Briefblog
Per Fax in die digitale Revolution

Sag mal, Jaan Tamm, was erzählt ihr den deutschen Staatsgästen über Digitalisierung?
In puncto Digitalisierung ist Estland ja wirklich unglaublich fortschrittlich: Hier gibt es das Grundrecht auf Internet, eines der schnellsten und sichersten Netze weltweit sowie eine gefühlt dreihundertprozentige LTE-Netzabdeckung. Die Kommunikation mit Ämtern, das Checken der Schulnoten und Hausaufgaben und sogar Wählen funktionieren in den Weiten von e-Estonia, der digitalen Infrastruktur Estlands, die noch dazu weniger sumpfig und verregnet ist als die analoge Version. Das ist wahrlich einzigartig.
So überrascht es auch nicht, dass Politikerinnen und Politiker aus anderen Staaten häufiger vorbeischauen, um sich inspirieren zu lassen. So auch aus Deutschland; inzwischen müssten Delegationen aus fast jedem deutschen Landtag (und aus dem Bundestag ohnehin) zu Besuch in Tallinn gewesen sein, um sich im schicken e-Estonia-Showroom über die schier unendlichen Möglichkeiten von e-Governance, e-Citizenship und e-Voting zu informieren.
Wenn die politischen Delegationen aus Deutschland hier zu Besuch sind, sind sie ganz sicher beeindruckt.
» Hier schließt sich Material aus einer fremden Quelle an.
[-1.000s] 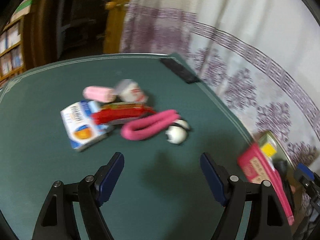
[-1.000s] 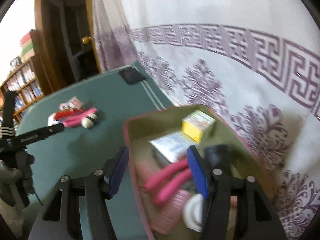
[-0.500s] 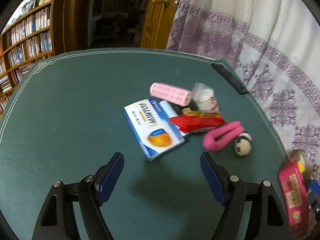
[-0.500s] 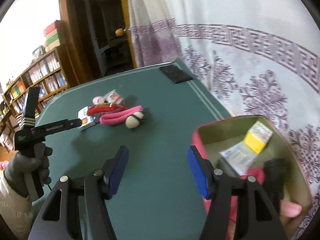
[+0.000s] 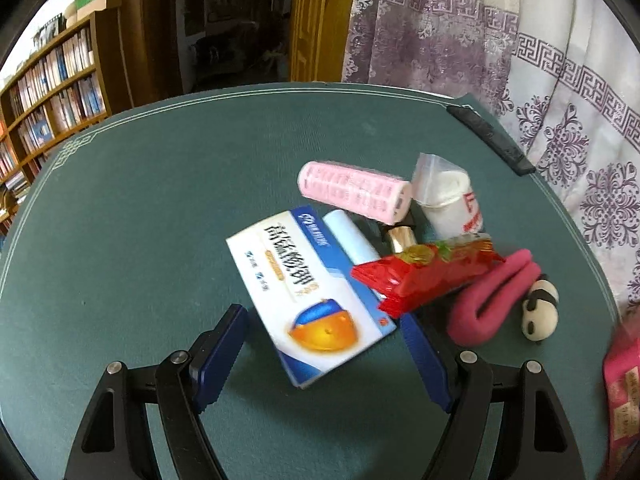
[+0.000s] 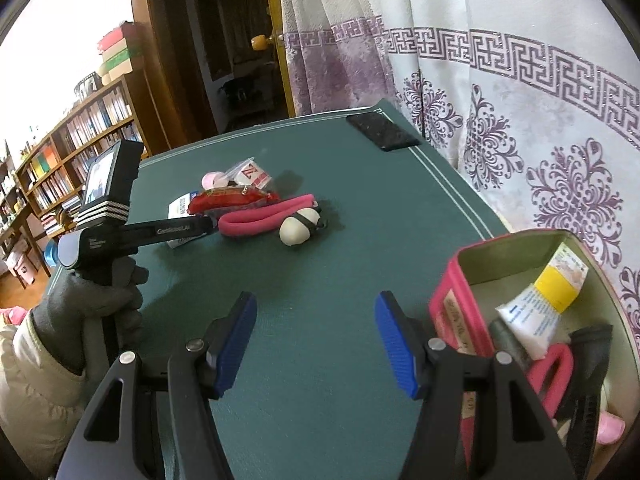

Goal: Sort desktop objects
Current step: 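Grasp the blue-and-white medicine box with the left gripper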

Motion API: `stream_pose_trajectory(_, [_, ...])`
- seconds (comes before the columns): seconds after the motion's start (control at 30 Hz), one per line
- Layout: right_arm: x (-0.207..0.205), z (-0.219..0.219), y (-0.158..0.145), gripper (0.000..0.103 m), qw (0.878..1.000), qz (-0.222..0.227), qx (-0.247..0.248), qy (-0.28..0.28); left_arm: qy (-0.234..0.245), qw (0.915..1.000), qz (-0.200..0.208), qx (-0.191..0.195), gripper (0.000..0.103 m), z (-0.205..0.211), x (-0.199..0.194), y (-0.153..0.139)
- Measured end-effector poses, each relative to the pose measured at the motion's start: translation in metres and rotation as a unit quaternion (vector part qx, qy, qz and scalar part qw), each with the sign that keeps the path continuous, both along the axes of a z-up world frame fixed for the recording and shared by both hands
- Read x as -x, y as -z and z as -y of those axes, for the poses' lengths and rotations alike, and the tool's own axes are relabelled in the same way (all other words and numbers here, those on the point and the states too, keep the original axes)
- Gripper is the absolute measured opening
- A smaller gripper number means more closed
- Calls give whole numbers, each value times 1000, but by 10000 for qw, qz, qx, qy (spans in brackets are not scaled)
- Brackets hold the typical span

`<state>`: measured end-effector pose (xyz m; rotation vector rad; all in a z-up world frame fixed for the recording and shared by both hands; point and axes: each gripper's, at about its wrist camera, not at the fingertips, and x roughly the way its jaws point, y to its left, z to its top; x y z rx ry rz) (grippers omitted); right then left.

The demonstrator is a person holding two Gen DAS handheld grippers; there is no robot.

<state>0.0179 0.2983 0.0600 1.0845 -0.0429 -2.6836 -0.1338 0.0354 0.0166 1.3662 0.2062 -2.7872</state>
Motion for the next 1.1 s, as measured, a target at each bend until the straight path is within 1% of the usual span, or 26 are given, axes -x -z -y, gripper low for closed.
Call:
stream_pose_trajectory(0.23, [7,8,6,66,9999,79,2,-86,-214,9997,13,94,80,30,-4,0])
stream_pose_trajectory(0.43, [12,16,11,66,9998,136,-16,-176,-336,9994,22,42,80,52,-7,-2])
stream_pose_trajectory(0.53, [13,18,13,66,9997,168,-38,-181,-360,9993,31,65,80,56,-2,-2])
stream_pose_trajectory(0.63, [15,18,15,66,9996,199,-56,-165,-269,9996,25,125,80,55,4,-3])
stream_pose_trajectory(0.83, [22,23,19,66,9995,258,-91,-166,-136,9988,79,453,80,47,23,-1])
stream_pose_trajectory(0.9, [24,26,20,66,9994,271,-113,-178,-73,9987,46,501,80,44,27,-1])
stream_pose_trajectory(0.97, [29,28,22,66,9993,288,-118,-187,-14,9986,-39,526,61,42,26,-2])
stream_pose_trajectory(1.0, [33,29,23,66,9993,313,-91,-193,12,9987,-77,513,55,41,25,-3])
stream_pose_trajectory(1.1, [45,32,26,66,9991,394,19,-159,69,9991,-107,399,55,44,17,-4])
Aber warum geht es dann in Deutschland nicht auch mal voran mit der Digitalisierung?
Erste Theorie: Ihr zeigt zwar gern euren schicken und bestimmt sauteuren Showroom und prahlt entgegen eurem Naturell ein wenig mit den beachtenswerten Leistungen der estnischen IT- Szene. Wenn es aber um konkrete Fragen zur Umsetzung der Digitalisierung geht, werdet ihr wieder sehr estnisch zurückhaltend und einsilbig.
Zweite Theorie: Eure deutschen Gesprächspartner und Gesprächspartnerinnen hören einfach nicht zu. Das relativ kleine Estland dürfte dem einstigen Wirtschaftswunderland Deutschland in ökonomischen Kernkompetenzen wie Innovation und technologische Erneuerung inzwischen eine gute Dekade enteilt sein. Das heißt aber noch lange nicht, dass man eure Ratschläge nicht dennoch hochnäsig in den Wind schießen könnte.